Background/objective: Acute myeloid leukemia (AML) is a progressive and malignant cancer of myelogenous blood cells, which disturbs the production of normal blood cells. Although several risk and genetic factors (AML-related genes) have been investigated, the concrete mechanism underlying the development of AML remains unclear. In view of this, it is crucial to develop an effective computational method for meaningfully characterizing AML genes and accurately predicting novel AML genes.
Methods: In this study, we integrated gene ontology (GO) and Kyoto Encyclopedia of Genes and Genomes (KEGG) pathway annotations as features to characterize AML genes. We also provided an optimal set of features for predicting AML-related genes by using the minimum redundancy maximum relevance (mRMR) algorithm and dagging metaclassifier.

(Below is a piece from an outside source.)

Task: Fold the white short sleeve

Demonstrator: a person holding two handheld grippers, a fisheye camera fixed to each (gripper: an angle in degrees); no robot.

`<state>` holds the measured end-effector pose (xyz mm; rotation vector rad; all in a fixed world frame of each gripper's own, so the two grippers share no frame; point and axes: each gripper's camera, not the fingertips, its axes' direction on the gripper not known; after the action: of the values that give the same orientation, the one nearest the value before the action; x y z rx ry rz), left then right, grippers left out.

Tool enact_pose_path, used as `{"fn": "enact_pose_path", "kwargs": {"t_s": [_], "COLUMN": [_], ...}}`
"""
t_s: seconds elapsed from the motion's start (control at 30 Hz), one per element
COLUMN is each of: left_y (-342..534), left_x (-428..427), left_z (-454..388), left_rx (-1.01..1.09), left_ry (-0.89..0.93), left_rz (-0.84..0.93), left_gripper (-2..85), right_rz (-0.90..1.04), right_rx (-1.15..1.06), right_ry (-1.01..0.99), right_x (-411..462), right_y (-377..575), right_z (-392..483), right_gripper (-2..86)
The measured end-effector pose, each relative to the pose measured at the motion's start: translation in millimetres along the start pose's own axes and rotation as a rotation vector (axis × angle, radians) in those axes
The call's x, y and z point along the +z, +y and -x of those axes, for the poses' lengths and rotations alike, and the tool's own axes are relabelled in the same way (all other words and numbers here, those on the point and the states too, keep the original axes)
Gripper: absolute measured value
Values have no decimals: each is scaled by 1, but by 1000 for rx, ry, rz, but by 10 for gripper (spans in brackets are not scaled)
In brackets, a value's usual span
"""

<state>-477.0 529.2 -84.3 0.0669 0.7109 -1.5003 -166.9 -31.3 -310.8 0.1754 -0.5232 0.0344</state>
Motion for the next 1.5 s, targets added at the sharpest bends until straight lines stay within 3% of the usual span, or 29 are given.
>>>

Results: We obtained 26 optimal GO terms that characterized AML genes well. Finally, we predicted 464 novel genes to provide clinical researchers with additional candidates and useful insights for further analysis of AML.
Discussion: An in-depth feature analysis indicated that the results are quite consistent with previous knowledge. We developed a systematic method to identify the possible underlying mechanism of AML by analyzing the related genes. Our method has the ability to identify the types of features that are optimal to meaningfully interpret AML and accurately predict more AML genes for further clinical researches.
Keywords: AML-related genes; Gene ontology; KEGG pathway; Prediction of AML genes.